Já Menezes Cordeiro, depois de especificar que o artigo 280.º do CC estatui sobre o conteúdo e o objecto, propriamente dito, do negócio, defende que «o conteúdo do negócio jurídico deve articular soluções possíveis, quer num prisma físico, quer num prisma jurídico». Em termos físicos, haverá impossibilidade quando o negócio se reporte a uma coisa inexistente ou inalcançável pelas partes: haverá, ainda, impossibilidade quando o negócio se reporte a uma actuação humana que não possa, objectiva e absolutamente ser levada a cabo. Em termos jurídicos, a impossibilidade ocorre quando o objecto se analise num efeito jurídico não permitido. A possibilidade será «física ou jurídica consoante o objecto contenda, ontologicamente, com a natureza das coisas ou com o Direito» - Tratado de Direito Civil Português, I, Parte Geral, tomo I, Almedina, 2ª edição, págs. 479 e seguintes.
No caso em análise, como já referimos, resulta de duas sentenças proferidas nos Tribunais comuns (das quais já foi dada a devida nota) que o prédio objeto da penhora e venda na execução fiscal era inexistente à data de qualquer destes atos, não se tendo apurado se alguma vez terá existido. Ademais, tendo em conta que a realidade física com as configurações do imóvel penhorado não existe no território, estamos perante um objeto negocial objetivamente impossível.
Acresce que não se afigura alcançável pela vendedora (AT) o destacamento do prédio com as configurações do imóvel penhorado pois que, para esse objetivo, haveria de conseguir comprar outros dois prédios propriedade de terceiros particulares, o que não integra as suas atribuições (cfr. artigo 2.º da Lei n.º 118/2011, de 15/12).
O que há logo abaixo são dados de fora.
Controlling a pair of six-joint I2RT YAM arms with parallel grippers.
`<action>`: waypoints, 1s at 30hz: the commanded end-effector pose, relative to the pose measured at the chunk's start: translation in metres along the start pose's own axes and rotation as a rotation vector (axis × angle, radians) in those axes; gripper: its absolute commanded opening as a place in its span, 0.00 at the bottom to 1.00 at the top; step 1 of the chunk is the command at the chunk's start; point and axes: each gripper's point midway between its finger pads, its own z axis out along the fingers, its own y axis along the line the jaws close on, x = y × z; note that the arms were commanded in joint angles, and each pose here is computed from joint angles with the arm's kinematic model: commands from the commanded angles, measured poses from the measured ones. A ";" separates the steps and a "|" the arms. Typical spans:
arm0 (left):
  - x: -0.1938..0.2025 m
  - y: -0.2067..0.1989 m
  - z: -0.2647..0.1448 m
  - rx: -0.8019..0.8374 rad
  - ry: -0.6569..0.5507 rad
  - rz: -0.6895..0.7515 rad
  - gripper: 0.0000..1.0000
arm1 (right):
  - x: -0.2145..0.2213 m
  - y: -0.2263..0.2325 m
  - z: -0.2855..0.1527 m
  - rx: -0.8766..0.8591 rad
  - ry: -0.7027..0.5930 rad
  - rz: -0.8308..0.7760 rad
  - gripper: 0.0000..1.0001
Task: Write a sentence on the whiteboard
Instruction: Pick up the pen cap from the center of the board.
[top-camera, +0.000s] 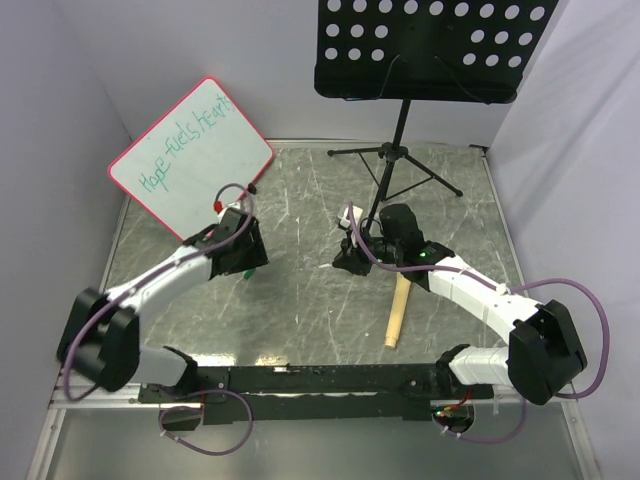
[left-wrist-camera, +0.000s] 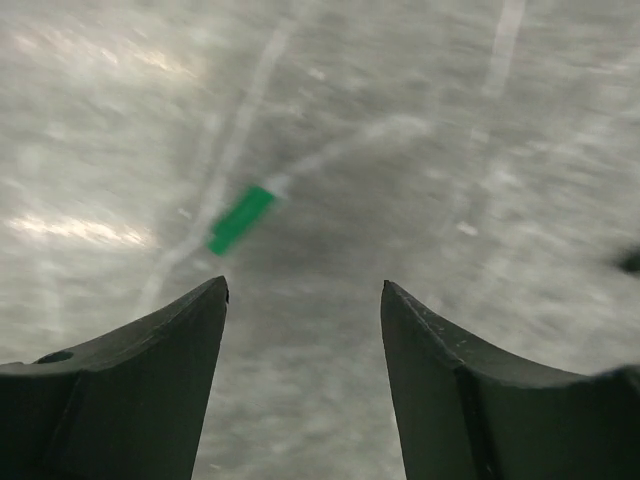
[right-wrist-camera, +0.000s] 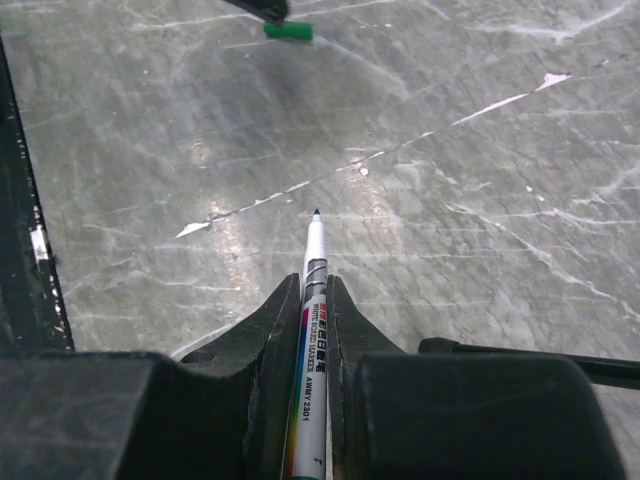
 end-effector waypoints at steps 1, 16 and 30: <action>-0.019 0.037 0.012 -0.274 0.043 0.171 0.67 | -0.023 -0.001 -0.004 -0.019 -0.056 -0.017 0.00; 0.006 0.030 0.043 -0.122 0.348 0.540 0.57 | -0.027 -0.005 -0.017 -0.019 -0.095 -0.011 0.00; 0.015 0.033 0.066 -0.149 0.437 0.585 0.47 | -0.025 -0.006 -0.017 -0.026 -0.095 -0.003 0.00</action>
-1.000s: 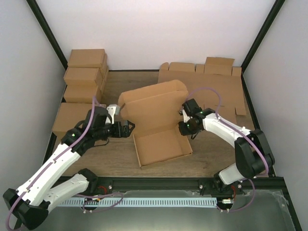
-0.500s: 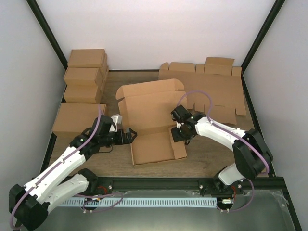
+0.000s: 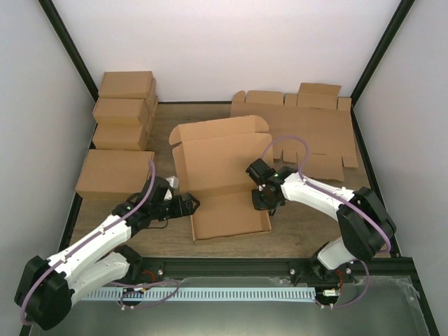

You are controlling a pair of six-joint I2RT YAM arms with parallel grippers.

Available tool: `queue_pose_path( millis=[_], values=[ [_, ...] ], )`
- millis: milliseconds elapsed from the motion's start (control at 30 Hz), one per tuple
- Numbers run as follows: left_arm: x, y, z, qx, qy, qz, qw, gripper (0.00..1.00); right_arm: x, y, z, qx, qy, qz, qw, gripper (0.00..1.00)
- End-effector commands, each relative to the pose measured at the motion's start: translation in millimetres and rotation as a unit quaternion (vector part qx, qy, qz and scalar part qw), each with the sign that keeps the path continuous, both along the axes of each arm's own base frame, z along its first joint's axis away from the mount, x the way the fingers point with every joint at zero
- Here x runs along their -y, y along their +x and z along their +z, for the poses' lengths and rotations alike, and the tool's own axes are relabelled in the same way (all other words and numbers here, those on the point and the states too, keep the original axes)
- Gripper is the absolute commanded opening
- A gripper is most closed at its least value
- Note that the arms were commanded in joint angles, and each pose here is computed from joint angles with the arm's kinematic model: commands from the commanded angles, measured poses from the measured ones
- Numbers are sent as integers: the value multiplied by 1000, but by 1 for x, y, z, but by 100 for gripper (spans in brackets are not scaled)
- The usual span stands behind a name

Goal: Fold the paper box

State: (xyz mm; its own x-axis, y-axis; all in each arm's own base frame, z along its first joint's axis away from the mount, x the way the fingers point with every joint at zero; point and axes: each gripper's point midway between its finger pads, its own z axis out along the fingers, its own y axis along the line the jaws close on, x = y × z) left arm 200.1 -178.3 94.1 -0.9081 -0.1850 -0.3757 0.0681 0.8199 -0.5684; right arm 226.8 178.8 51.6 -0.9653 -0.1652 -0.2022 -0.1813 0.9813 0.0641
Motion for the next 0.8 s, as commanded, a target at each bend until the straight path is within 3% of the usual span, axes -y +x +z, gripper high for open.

Nesta medida, temos que o objeto negocial também é subjetivamente impossível ou, no limite, legalmente impossível.
Concluímos, assim, que o contrato de compra e venda aqui em causa tem um objeto (o que afasta uma eventual inexistência do contrato por falta de um dos seus requisitos essenciais) impossível, quer no plano físico (objetiva e subjetivamente) quer no plano legal, o que determina a respetiva nulidade, por força do artigo 280.º do CC, a qual deve ser declarada.
De acordo com o estatuído no artigo 289.º, n.º 1, do CC «Tanto a declaração de nulidade como a anulação do negócio têm efeito retroativo, devendo ser restituído tudo o que tiver sido prestado ou, se a restituição em espécie não for possível, o valor correspondente.».
Deve, pois, ser a A. restituída do preço que pagou e condenada a AT no respetivo pagamento, acrescido de juros de mora às taxas legais sucessivamente vigentes, conforme determinado na sentença recorrida.
Nesta conformidade, importa manter a sentença recorrida, embora com a presente fundamentação, e julgar improcedente este recurso.


4. Decisão

Em face do exposto, acordam, em conferência, os juízes da Secção do Contencioso Tributário deste Tribunal Central Administrativo Norte, em negar provimento ao recurso jurisdicional interposto pela Recorrente e manter a sentença recorrida com a presente fundamentação.

Sem custas por delas estar isento o Recorrente.